Sejauh ini, nyaris seluruh pemain telah mencicipi atmosfer pertandingan Piala Eropa 2020. Selain itu, skuad Italia juga memperlihatkan humanisme yang luar biasa ketika Leonardo Spinazzola tak bisa melanjutkan aksinya dalam kejuaraan ini.
Spinazzola mengalami cedera tendon achilles dan mesti menyudahi kiprahnya di Piala Eropa 2020. Sebagai dukungan, kala Italia berhasil menekuk Spanyol via adu penalti pada laga semifinal, tim mempersembahkan kemenangan itu bagi sang bek kiri.
Nama sang pemain juga dinyanyikan seluruh tim kala berada dalam pesawat yang mengantar mereka pulang ke Coverciano.
Dari sisi teknis, saya merasa bahwa Italia asuhan Mancini tampil berbeda. Mereka tak didesain sebagai tim yang banyak menunggu dan memanfaatkan serangan balik untuk mencetak gol.
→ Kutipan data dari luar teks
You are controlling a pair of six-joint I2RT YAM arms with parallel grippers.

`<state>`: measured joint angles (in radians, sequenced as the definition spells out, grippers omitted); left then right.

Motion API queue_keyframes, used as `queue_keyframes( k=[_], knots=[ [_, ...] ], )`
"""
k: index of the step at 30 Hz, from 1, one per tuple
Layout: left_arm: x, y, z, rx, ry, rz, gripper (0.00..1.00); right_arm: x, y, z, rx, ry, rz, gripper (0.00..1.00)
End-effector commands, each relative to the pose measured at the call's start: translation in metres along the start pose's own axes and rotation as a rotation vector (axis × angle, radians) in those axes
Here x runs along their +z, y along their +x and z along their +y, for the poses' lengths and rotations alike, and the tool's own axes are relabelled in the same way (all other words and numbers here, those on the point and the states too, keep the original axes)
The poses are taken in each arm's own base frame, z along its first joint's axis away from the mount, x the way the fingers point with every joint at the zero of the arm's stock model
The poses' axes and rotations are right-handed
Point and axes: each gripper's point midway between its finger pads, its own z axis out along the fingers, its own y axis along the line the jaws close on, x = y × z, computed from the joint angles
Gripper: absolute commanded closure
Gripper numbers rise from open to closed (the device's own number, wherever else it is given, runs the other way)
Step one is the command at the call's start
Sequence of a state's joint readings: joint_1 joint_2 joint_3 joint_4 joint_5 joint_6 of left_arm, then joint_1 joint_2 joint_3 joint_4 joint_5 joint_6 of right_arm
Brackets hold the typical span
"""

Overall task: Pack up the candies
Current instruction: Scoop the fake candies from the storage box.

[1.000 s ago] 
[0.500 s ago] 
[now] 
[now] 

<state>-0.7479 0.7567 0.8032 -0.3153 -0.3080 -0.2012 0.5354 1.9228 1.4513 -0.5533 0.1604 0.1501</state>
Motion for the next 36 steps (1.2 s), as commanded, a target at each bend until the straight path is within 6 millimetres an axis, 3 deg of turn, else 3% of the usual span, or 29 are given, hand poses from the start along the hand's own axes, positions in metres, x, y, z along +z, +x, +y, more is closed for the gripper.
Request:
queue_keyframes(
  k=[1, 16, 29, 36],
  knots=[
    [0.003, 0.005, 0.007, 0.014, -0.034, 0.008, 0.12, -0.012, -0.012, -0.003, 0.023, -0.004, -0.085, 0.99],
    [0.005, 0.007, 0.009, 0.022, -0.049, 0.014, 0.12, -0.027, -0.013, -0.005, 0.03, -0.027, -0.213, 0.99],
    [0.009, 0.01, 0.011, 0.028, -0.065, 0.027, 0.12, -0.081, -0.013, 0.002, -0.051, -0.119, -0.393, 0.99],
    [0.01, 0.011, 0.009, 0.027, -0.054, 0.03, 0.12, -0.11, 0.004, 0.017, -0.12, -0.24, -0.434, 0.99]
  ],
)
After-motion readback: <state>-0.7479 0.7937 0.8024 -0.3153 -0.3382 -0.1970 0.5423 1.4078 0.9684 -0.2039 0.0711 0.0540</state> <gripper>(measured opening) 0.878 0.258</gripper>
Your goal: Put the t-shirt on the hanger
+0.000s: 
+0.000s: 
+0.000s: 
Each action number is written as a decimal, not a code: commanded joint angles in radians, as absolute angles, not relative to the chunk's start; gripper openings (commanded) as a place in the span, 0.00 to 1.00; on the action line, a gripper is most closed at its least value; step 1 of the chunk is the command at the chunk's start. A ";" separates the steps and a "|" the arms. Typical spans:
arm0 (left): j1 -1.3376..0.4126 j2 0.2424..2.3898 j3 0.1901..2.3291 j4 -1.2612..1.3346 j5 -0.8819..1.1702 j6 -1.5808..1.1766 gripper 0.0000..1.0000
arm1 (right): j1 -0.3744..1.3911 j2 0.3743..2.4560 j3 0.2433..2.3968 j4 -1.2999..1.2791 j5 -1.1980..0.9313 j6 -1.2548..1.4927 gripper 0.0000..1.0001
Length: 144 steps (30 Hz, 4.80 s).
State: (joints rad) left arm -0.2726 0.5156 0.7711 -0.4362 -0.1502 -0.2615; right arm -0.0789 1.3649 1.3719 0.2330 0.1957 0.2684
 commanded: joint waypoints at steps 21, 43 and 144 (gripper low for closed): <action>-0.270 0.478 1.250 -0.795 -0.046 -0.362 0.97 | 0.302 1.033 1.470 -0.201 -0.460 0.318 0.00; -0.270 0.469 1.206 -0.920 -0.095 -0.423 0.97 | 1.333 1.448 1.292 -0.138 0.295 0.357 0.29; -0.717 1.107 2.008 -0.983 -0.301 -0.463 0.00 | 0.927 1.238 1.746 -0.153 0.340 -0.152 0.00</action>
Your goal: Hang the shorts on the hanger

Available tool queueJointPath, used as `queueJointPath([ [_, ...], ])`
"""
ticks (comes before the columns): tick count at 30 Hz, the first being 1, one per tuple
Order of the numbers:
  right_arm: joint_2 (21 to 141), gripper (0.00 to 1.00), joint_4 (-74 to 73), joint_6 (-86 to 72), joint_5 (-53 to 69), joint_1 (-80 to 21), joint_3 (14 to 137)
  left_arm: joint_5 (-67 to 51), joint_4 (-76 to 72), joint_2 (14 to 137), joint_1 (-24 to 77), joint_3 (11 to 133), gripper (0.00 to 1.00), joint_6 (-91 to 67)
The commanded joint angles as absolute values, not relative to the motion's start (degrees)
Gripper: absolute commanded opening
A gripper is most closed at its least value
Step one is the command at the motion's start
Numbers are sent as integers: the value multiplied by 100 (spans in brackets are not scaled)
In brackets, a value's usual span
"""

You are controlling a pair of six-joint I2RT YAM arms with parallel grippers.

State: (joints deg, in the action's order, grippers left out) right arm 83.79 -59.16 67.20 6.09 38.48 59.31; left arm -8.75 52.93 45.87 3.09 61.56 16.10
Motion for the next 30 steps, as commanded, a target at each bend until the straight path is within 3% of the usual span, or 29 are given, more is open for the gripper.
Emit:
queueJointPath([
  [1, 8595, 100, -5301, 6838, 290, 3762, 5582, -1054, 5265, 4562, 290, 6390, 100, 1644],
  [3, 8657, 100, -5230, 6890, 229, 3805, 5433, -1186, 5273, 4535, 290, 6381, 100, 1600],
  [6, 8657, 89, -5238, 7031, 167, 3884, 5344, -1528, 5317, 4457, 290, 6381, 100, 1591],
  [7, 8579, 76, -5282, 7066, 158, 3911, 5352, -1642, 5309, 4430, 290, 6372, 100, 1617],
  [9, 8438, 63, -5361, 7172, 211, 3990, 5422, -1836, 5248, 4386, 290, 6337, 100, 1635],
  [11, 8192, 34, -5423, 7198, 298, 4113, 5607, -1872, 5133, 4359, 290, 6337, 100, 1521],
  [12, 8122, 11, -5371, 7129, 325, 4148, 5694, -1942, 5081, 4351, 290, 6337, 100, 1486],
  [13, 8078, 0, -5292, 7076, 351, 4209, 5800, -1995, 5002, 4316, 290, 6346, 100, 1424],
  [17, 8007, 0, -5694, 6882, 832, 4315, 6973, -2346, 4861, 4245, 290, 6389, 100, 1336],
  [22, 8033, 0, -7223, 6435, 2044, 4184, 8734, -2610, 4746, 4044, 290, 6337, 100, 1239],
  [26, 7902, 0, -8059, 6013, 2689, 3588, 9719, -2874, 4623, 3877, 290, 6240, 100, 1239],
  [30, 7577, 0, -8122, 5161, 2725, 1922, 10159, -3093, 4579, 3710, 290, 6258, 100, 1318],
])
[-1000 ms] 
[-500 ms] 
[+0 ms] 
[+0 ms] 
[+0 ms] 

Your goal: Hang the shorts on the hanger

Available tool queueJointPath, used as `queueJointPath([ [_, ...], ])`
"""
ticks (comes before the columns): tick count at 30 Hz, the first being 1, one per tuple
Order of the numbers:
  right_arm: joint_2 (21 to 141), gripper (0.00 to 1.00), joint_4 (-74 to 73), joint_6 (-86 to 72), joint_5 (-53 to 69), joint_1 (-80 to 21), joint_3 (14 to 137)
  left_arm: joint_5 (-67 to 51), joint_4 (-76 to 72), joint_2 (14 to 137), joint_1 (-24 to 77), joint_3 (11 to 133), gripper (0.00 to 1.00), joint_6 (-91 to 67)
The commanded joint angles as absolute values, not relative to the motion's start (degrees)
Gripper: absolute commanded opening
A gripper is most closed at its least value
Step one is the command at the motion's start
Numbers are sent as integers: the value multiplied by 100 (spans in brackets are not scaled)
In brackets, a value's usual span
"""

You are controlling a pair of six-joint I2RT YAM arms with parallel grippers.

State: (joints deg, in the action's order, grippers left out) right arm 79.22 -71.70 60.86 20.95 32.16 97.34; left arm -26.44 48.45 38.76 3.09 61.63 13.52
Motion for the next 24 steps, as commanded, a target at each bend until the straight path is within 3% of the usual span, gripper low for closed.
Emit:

Mancini bikin anak asuhnya bermain dengan garis pertahanan tinggi dan agresif dalam menyerang demi mencetak angka secepatnya. Kolaborasi pemain gaek semisal Bonucci, Chiellini dan Alessandro Florenzi dengan pemuda bertalenta seperti Nicolo Barella, Gianluigi Donnarumma, dan Manuel Locatelli sebagai senjata untuk meraih prestasi.
Ada begitu banyak alasan untuk mendukung Italia menjadi kampiun Piala Eropa 2020. Namun sesengit apapun tifosi Italia di media sosial, yakinlah bahwa kami takkan ragu untuk mengucapkan selamat kepada suporter The Three Lions andai tim idola mereka yang keluar sebagai juara. Bukankah sepakbola seharusnya begitu?
Fanatisme saya dan tifosi Italia pada umumnya adalah kewajaran. Pasti tak jauh berbeda dengan para suporter Inggris, bukan? Anggap saja ini pelarian sejenak dari realita dunia yang penuh rasa kecewa.
Ini adalah saat yang tepat untuk mengasah emosi, termasuk dengan meledek fans Inggris, guna bersiap melawan rasa sedih atau tenggelam dalam kegembiraan saat peluit panjang berbunyi.
Lagipula, saya merasa itu lebih mengasikkan ketimbang mengolok-olok kepandiran pemerintah Wakanda yang tak kunjung mampu mengatasi pandemi Covid-19.